GOAL OF THE EXERCISE: Take the entries below and print only the lines from the one with "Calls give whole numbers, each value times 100" through the one with "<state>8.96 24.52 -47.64", exactly as they stand, both ends included.

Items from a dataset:

########

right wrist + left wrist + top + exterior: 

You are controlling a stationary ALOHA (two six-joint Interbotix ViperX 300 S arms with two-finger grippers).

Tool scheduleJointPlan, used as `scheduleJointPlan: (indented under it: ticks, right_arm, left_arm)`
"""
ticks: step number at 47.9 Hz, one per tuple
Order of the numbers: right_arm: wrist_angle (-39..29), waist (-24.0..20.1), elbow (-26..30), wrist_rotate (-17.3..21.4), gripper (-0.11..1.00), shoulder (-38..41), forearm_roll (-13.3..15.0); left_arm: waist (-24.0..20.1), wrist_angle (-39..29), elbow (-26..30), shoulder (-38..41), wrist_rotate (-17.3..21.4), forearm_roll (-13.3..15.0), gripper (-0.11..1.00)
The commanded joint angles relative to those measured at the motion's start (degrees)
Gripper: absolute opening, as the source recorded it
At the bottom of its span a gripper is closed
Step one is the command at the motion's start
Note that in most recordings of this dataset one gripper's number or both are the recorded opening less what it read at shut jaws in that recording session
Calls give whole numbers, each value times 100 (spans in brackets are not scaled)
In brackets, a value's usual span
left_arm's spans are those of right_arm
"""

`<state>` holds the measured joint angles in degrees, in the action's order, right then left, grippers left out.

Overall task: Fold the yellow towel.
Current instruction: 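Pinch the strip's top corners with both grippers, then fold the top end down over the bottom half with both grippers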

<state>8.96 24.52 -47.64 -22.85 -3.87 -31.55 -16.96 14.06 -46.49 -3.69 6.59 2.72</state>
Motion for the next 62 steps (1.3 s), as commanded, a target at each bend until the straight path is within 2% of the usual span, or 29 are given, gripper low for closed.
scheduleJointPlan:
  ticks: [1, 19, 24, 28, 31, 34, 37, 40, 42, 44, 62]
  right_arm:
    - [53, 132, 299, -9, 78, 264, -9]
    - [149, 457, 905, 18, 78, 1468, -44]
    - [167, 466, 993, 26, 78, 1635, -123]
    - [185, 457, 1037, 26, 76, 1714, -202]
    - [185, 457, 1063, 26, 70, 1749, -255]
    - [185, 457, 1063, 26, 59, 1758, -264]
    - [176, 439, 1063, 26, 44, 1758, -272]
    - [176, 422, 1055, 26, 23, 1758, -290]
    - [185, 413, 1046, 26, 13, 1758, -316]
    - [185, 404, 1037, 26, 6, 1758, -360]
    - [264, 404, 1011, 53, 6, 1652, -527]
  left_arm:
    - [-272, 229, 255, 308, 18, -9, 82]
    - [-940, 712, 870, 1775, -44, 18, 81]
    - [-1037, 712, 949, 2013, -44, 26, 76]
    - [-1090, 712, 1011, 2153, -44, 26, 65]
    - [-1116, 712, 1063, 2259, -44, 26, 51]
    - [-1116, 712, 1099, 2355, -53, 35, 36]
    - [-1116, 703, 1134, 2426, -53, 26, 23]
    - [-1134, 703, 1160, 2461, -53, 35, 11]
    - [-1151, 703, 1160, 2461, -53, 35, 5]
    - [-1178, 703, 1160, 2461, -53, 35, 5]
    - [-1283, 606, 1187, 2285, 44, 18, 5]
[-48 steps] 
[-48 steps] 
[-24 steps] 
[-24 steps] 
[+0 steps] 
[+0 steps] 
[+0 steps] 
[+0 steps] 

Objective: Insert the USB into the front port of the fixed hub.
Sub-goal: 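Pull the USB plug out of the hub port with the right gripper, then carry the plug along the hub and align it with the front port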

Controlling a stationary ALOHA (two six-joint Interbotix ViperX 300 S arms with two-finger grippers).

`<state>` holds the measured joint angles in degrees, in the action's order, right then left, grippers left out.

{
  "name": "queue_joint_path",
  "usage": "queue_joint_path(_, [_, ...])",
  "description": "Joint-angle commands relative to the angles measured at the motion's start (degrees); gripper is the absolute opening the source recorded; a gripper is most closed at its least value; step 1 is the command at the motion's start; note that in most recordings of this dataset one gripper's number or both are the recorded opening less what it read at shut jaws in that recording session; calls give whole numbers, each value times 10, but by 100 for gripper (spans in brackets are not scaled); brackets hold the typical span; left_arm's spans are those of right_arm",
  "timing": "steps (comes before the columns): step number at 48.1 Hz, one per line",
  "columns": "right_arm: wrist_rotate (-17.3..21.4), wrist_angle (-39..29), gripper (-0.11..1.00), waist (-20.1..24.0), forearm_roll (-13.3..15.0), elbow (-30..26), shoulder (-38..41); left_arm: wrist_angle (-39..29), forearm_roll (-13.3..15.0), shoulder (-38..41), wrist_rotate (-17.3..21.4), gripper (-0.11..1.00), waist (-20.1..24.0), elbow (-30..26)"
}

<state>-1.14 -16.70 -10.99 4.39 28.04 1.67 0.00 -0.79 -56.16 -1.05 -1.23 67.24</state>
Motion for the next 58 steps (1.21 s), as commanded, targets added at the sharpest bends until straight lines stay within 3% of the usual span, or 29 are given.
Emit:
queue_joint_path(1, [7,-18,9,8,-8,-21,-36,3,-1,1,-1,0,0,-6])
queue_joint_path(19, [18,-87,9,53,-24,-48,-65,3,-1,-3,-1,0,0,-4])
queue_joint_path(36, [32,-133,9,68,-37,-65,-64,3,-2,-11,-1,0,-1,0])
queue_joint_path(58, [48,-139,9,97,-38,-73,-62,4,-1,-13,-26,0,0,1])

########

PROBLEM SOLUTION:
Calls give whole numbers, each value times 100 (spans in brackets are not scaled)
In brackets, a value's usual span
left_arm's spans are those of right_arm
"""

`<state>` holds the measured joint angles in degrees, in the action's order, right then left, grippers left out.

Overall task: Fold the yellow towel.
Current instruction: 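Pinch the strip's top corners with both grippers, then fold the top end down over the bottom half with both grippers
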
<state>8.96 24.52 -47.64 -22.85 -3.87 -31.55 -16.96 14.06 -46.49 -3.69 6.59 2.72</state>

This finishes the output for the exercise.